EXERCISE:
State how many lines in the following entries contain the word "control". No other output.
*** GIVEN DATA ***
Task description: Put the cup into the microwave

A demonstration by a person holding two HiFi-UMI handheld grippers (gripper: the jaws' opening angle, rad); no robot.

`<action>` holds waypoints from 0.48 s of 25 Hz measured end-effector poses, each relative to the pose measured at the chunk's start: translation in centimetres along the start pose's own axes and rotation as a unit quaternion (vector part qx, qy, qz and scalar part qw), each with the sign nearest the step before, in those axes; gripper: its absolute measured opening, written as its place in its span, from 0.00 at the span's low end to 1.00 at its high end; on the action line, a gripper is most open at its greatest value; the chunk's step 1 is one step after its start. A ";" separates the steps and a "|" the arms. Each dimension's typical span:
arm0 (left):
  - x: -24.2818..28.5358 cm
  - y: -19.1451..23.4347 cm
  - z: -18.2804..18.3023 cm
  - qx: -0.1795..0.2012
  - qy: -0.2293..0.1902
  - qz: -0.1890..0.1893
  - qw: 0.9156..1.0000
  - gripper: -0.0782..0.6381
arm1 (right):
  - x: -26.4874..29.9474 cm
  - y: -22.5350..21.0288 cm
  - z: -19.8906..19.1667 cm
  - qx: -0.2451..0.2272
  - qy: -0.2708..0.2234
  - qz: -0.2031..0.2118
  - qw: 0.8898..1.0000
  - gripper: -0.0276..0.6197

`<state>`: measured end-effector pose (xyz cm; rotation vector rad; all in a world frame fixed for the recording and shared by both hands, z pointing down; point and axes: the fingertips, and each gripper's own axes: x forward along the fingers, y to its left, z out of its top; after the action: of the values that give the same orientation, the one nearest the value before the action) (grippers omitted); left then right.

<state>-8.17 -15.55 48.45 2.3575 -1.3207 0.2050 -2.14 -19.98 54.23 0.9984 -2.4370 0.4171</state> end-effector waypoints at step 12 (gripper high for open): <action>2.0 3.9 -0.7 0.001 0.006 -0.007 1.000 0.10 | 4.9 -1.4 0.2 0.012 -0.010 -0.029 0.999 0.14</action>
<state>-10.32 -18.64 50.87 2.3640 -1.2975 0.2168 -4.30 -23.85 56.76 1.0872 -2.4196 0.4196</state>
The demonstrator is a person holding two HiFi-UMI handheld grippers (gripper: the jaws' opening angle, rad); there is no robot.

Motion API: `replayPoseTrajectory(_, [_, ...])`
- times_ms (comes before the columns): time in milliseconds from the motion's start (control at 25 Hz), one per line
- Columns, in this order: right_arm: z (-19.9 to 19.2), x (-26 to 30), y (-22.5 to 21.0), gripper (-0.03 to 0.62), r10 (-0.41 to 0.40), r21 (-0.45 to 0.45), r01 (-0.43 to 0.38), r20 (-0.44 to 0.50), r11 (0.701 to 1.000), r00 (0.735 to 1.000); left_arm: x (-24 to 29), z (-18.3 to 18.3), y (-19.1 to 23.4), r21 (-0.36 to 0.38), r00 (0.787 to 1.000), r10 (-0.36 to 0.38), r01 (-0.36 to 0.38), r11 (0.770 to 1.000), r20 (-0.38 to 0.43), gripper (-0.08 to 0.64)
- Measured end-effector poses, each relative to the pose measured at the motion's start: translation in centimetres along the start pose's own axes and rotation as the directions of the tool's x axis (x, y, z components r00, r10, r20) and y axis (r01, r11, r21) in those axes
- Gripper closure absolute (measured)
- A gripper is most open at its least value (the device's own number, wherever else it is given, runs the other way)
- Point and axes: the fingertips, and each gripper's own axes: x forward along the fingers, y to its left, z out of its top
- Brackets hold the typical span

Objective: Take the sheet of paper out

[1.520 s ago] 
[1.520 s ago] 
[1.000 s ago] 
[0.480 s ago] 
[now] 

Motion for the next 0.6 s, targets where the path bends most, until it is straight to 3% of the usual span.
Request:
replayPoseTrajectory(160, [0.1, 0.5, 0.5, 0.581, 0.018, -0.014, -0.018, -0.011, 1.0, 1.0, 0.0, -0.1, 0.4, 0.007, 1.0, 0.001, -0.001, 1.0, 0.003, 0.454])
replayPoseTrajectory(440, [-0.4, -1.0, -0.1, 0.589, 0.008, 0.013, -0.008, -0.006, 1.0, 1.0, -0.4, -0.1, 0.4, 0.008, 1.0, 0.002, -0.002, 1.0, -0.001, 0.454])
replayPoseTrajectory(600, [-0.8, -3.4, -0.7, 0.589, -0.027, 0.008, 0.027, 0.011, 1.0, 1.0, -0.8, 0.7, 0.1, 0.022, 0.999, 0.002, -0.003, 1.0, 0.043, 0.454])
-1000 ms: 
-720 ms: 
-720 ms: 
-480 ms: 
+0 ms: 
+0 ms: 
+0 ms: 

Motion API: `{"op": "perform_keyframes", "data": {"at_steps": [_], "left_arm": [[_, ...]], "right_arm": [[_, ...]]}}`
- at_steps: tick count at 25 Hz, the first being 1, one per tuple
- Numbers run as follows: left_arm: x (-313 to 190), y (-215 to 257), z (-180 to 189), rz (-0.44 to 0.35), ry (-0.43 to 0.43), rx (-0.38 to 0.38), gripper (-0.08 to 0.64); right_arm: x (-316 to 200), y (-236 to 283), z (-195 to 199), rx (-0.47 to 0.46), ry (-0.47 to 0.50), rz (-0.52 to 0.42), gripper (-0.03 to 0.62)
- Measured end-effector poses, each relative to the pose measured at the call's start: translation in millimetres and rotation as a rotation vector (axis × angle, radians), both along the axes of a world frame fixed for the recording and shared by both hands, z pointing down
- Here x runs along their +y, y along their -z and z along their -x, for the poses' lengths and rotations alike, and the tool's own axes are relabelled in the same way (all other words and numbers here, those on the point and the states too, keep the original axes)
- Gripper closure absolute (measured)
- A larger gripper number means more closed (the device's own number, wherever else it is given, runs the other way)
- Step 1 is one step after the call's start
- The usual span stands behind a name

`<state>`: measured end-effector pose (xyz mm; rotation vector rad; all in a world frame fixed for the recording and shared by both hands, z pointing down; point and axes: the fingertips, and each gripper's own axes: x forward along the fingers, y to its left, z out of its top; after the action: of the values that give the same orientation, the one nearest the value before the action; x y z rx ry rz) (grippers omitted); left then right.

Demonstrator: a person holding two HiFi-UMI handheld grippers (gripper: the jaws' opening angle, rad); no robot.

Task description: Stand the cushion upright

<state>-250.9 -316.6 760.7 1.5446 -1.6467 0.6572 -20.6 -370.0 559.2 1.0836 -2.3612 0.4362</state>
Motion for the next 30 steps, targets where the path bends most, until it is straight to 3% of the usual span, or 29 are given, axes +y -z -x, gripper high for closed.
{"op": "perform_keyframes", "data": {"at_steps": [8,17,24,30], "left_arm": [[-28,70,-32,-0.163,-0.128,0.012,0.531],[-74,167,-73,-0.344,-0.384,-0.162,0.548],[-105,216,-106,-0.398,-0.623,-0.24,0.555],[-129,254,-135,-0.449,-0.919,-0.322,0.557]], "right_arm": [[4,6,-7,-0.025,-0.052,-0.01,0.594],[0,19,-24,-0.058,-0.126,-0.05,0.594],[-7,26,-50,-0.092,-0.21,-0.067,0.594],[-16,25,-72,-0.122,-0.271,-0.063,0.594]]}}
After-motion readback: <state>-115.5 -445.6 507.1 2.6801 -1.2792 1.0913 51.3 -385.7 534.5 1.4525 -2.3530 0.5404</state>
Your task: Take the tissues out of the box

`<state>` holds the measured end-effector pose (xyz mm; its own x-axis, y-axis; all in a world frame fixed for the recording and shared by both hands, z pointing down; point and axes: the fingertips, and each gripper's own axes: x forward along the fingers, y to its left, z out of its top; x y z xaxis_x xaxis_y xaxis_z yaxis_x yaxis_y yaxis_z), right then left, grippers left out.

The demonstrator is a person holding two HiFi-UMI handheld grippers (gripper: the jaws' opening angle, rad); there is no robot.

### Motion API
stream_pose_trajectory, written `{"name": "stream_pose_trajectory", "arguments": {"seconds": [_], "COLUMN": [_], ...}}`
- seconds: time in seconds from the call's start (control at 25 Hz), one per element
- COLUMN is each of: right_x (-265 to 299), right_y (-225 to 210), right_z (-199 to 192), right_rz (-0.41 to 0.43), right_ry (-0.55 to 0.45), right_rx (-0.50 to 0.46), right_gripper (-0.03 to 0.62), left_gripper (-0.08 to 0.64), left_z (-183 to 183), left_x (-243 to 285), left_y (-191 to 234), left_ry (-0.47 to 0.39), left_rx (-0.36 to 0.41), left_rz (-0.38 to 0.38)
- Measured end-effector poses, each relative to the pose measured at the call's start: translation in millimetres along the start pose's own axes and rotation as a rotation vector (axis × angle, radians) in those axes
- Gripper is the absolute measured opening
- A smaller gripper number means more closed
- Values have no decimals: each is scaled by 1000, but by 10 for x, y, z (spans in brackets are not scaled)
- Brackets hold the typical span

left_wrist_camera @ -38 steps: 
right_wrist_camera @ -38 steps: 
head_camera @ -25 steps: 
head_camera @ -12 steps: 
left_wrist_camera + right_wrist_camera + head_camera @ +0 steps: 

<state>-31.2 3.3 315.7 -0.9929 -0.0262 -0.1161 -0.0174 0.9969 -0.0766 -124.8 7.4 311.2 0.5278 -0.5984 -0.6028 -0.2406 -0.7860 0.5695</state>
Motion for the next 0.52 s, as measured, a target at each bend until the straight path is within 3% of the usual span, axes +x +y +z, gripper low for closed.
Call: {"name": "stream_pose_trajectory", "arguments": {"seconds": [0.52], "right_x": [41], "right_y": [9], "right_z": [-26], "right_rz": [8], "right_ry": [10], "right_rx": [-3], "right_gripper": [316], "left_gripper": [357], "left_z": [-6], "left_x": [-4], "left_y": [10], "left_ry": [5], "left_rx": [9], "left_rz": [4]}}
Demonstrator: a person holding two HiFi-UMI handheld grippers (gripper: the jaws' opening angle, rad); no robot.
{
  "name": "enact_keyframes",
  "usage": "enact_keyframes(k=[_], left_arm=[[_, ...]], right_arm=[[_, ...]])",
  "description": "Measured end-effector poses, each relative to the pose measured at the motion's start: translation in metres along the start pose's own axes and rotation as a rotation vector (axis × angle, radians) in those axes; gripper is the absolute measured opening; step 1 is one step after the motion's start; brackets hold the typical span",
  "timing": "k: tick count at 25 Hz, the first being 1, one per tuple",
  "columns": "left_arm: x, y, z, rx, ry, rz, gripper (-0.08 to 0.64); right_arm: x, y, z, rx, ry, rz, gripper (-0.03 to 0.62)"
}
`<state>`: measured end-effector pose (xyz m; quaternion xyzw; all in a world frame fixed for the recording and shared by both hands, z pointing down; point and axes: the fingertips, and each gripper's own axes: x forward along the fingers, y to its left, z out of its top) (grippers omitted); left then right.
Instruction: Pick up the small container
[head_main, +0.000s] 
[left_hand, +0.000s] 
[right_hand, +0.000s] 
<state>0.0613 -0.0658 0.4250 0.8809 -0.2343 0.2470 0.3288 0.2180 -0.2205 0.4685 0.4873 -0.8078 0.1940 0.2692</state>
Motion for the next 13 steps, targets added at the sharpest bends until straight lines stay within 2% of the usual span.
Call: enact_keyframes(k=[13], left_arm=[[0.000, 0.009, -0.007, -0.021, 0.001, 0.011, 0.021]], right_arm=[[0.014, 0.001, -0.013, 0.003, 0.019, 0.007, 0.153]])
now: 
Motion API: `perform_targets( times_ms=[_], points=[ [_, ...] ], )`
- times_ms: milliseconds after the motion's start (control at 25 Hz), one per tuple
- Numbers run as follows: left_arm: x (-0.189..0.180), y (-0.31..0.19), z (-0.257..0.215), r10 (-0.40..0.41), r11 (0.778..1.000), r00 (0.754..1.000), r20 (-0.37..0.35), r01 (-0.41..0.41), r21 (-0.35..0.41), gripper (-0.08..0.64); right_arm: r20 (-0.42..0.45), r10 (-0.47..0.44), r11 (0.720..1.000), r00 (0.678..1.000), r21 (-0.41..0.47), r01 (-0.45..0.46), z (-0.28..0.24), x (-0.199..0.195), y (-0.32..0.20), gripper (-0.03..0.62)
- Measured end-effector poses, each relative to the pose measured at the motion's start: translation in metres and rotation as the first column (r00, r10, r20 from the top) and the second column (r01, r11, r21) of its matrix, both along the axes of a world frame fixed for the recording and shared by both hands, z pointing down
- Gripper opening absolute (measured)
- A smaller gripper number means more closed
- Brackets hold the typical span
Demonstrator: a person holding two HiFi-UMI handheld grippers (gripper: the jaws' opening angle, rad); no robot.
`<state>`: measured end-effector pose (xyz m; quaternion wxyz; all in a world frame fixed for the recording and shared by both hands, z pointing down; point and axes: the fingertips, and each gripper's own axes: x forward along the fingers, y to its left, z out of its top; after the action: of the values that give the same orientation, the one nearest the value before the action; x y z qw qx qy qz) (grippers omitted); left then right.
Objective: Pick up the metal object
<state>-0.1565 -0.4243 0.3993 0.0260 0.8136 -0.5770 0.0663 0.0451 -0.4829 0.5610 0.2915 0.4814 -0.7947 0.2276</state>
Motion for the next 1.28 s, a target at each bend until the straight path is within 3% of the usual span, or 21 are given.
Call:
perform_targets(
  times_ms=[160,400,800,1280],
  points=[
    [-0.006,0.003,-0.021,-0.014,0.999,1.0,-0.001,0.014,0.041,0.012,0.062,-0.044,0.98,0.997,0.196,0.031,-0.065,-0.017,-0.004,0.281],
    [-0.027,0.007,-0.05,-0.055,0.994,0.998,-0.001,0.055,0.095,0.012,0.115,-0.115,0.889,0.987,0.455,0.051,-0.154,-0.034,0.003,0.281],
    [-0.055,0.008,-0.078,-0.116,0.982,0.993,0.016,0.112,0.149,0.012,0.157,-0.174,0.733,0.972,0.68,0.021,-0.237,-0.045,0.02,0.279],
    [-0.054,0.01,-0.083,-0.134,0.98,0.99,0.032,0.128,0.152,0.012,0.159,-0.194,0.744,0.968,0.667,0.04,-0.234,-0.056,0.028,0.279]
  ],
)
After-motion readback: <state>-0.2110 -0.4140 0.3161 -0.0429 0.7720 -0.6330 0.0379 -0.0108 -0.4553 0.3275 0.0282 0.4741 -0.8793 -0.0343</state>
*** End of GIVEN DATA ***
THE ANSWER:
3